Send us enquiries for free, and we will assist you in establishing a direct connection with your preferred Carteolol manufacturer or Carteolol supplier.
PharmaCompass also assists you with knowing the Carteolol API Price utilized in the formulation of products. Carteolol API Price is not always fixed or binding as the Carteolol Price is obtained through a variety of data sources. The Carteolol Price can also vary due to multiple factors, including market conditions, regulatory modifications, or negotiated pricing deals.

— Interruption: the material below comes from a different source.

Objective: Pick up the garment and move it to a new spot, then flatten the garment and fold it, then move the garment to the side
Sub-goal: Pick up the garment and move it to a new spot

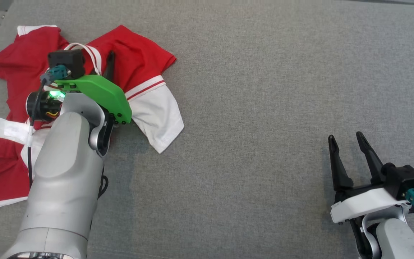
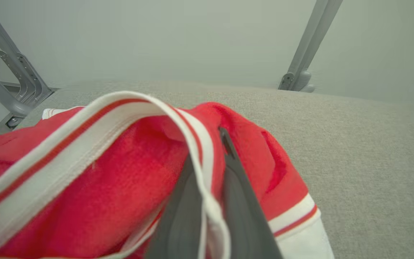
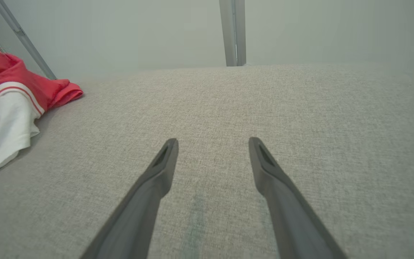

A Ocupress manufacturer is defined as any person or entity involved in the manufacture, preparation, processing, compounding or propagation of Ocupress, including repackagers and relabelers. The FDA regulates Ocupress manufacturers to ensure that their products comply with relevant laws and regulations and are safe and effective to use. Ocupress API Manufacturers are required to adhere to Good Manufacturing Practices (GMP) to ensure that their products are consistently manufactured to meet established quality criteria.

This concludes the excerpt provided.